Data records ▸
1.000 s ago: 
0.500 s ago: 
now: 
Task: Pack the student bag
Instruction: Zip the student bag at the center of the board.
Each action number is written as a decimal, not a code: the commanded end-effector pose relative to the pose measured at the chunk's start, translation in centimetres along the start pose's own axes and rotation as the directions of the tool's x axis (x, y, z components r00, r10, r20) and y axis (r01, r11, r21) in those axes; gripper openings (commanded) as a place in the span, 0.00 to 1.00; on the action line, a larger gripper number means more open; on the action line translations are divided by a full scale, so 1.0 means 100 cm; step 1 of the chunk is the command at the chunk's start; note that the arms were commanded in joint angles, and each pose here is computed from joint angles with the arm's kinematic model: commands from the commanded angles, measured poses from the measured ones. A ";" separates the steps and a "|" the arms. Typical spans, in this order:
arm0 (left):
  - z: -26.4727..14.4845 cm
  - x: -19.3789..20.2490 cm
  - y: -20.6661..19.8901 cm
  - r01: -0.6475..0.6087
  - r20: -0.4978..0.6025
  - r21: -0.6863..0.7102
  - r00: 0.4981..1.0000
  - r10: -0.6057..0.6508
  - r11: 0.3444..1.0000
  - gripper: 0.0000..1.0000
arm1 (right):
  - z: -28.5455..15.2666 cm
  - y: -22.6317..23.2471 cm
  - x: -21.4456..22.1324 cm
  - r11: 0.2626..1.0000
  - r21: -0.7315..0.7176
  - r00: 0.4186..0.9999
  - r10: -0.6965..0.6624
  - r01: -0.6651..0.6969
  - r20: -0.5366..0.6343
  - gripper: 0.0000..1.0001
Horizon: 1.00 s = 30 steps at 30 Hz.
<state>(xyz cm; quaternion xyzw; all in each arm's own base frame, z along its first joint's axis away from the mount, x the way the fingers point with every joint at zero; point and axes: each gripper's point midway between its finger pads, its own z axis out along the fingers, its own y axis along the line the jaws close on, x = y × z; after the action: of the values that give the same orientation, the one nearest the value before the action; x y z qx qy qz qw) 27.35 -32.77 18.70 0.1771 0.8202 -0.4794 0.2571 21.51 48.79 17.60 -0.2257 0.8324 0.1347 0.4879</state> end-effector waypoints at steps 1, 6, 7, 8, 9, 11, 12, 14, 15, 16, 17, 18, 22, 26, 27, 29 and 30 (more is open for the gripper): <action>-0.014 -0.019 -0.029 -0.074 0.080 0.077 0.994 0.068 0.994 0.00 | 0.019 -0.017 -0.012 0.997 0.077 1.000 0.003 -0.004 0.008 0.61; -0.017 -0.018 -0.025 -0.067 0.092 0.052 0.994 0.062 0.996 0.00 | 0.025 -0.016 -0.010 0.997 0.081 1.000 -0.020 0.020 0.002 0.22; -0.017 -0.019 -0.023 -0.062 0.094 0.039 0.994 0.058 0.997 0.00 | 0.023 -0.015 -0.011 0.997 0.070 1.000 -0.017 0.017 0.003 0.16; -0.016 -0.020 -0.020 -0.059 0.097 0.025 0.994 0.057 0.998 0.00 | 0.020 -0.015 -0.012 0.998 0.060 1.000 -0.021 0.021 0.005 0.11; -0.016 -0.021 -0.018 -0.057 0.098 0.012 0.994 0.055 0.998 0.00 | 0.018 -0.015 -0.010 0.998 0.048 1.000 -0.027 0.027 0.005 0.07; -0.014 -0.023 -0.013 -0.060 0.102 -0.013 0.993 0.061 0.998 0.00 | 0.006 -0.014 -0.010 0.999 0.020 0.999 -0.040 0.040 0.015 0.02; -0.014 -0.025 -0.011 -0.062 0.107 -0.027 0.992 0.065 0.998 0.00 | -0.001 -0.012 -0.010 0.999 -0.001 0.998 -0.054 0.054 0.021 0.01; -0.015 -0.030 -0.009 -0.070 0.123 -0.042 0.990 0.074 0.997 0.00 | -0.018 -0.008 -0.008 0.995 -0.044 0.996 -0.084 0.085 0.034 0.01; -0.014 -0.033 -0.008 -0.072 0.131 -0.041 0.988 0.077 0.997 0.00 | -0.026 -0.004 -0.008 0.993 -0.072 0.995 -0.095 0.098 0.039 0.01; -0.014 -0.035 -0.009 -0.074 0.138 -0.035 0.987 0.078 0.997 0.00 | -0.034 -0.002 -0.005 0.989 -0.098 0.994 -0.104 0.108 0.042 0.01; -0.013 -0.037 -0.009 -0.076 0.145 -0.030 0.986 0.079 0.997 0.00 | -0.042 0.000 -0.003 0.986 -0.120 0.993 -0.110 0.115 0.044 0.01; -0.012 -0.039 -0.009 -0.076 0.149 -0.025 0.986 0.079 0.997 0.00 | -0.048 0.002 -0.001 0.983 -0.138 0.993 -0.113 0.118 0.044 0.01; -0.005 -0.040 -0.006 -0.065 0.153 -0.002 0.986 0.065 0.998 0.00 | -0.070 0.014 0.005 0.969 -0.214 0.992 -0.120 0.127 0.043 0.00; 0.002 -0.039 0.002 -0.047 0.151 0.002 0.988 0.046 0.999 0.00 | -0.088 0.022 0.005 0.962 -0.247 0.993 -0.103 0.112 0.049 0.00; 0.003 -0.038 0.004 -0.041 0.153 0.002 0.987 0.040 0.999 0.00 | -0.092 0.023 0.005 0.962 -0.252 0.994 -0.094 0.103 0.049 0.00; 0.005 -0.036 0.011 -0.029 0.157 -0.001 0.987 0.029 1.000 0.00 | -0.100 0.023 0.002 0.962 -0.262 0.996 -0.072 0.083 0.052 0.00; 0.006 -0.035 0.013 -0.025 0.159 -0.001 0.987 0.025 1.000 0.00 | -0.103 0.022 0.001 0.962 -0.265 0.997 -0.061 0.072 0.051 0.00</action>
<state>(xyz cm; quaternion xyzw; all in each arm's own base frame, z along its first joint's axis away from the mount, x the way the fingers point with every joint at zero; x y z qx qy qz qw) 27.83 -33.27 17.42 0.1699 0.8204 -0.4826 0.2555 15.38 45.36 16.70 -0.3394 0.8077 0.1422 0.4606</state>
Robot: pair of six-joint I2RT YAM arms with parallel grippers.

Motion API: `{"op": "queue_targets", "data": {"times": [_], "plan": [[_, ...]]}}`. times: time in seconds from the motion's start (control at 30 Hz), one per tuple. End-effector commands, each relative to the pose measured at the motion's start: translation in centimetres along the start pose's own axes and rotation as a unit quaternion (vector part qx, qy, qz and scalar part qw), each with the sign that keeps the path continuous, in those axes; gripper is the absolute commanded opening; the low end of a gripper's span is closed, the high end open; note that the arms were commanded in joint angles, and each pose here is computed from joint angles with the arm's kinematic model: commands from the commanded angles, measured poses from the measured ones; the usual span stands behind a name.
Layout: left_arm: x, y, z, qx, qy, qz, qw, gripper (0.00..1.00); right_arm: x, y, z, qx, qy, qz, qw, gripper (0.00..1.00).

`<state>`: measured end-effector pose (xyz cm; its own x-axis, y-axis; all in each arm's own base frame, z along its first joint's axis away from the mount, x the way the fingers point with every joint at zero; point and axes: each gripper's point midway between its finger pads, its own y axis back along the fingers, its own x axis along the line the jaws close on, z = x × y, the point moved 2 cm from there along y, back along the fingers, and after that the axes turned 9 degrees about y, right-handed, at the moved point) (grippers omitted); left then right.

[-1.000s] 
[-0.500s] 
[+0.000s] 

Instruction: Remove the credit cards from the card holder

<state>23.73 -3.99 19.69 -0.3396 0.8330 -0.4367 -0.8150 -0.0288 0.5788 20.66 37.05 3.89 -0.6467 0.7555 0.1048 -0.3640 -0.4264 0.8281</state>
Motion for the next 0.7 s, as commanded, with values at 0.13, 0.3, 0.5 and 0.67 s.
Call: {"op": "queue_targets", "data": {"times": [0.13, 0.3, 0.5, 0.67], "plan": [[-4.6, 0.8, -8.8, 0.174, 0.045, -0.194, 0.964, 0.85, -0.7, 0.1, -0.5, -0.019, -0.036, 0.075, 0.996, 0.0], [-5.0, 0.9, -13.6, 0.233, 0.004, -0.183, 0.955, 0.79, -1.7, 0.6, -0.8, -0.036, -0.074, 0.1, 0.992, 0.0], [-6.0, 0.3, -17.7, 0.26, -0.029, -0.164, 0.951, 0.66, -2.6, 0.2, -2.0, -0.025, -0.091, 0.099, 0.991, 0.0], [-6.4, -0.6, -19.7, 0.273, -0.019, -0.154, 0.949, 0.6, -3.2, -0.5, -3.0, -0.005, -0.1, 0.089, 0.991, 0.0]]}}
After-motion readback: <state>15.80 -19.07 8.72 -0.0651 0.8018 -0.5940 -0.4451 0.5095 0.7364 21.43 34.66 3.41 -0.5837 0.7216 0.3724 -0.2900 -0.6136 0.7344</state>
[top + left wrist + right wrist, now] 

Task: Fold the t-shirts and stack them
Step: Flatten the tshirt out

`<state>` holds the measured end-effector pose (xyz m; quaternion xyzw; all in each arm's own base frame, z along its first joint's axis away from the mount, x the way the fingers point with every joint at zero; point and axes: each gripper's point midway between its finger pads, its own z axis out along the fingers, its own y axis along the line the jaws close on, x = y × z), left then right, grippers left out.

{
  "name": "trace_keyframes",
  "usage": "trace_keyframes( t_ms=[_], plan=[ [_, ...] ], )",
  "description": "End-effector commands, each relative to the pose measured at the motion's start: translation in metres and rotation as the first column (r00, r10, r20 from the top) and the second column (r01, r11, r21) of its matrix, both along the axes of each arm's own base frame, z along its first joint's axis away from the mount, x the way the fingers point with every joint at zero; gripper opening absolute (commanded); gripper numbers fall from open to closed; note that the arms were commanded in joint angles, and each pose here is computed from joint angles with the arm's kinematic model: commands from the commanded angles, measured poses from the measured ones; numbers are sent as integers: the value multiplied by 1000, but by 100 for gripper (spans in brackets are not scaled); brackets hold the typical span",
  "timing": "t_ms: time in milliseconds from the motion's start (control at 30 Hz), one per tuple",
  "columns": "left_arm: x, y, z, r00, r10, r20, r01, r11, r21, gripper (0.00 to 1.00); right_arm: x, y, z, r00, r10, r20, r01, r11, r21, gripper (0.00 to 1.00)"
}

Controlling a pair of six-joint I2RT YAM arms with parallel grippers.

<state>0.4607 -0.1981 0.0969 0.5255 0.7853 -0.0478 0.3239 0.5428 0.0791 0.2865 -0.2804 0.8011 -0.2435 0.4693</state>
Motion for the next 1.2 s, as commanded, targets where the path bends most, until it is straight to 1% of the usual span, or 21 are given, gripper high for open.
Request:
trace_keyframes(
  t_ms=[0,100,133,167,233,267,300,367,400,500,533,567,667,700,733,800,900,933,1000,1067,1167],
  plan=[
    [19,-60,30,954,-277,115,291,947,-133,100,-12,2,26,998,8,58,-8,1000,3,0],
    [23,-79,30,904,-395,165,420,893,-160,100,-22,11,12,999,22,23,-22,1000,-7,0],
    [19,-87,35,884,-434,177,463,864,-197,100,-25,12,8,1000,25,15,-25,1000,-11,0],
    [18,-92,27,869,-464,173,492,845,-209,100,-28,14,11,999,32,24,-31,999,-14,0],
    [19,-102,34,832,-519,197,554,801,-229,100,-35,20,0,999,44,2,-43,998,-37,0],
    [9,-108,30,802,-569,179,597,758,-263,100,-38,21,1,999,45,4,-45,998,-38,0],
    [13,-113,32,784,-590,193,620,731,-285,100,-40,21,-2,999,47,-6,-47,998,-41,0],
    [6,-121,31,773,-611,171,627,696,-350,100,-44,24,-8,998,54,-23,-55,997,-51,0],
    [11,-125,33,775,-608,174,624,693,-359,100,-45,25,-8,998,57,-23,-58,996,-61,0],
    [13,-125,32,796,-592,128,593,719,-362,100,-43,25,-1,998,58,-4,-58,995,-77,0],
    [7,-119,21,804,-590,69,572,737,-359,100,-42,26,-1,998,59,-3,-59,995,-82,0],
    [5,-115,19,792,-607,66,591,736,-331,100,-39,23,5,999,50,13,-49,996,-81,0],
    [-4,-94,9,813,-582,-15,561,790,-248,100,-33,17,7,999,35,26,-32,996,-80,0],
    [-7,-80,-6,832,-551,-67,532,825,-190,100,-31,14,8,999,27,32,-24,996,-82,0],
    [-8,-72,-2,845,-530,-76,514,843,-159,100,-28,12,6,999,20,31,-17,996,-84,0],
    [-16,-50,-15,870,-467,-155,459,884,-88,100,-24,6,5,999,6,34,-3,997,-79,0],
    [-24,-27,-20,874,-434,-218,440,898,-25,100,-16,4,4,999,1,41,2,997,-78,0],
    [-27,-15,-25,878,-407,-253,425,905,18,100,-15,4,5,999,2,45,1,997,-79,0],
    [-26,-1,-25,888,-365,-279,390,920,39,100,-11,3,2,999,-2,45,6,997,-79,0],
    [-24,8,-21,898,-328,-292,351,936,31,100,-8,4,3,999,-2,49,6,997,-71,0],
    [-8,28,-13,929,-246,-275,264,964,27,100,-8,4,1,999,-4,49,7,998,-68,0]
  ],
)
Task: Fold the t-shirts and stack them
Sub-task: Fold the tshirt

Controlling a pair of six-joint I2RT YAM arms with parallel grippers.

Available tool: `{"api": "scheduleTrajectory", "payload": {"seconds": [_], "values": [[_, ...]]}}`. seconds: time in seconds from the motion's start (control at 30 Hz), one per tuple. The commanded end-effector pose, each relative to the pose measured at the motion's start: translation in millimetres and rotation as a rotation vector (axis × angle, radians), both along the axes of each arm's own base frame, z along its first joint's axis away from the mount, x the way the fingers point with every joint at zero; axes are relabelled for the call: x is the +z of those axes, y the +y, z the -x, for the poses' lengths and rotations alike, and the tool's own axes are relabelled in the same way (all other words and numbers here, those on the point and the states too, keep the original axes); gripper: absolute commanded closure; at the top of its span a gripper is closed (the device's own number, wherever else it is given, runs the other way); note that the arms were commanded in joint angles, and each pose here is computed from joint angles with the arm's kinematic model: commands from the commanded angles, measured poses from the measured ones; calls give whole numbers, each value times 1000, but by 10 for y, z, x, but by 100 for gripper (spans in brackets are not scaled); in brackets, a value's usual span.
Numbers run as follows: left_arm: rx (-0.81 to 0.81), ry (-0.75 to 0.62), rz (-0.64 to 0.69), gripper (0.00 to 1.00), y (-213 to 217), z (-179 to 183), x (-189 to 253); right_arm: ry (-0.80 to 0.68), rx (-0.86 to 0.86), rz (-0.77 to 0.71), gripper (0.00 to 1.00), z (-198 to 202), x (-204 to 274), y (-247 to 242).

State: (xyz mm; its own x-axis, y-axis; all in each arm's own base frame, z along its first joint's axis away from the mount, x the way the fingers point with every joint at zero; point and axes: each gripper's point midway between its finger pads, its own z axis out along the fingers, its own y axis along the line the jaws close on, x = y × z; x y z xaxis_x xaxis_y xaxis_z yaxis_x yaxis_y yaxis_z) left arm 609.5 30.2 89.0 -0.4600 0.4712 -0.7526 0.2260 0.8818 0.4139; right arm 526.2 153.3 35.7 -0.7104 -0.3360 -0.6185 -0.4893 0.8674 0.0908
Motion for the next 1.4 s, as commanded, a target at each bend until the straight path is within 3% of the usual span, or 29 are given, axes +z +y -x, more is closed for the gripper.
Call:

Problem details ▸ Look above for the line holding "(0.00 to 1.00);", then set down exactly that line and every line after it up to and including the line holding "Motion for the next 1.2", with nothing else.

Answer to this task ▸
  "columns": "left_arm: x, y, z, r00, r10, r20, r01, r11, r21, gripper (0.00 to 1.00); right_arm: x, y, z, r00, r10, r20, r01, r11, r21, gripper (0.00 to 1.00)"
}

Controlling a pair of six-joint I2RT YAM arms with parallel grippers.

<state>0.4607 -0.1981 0.0969 0.5255 0.7853 -0.0478 0.3239 0.5428 0.0791 0.2865 -0.2804 0.8011 -0.2435 0.4693</state>
Motion for the next 1.2 s, as commanded, targets where the path bends most, until it is straight to 1% of the usual span, or 21 are given, gripper high for open.

Whatever the exercise asked has now been answered.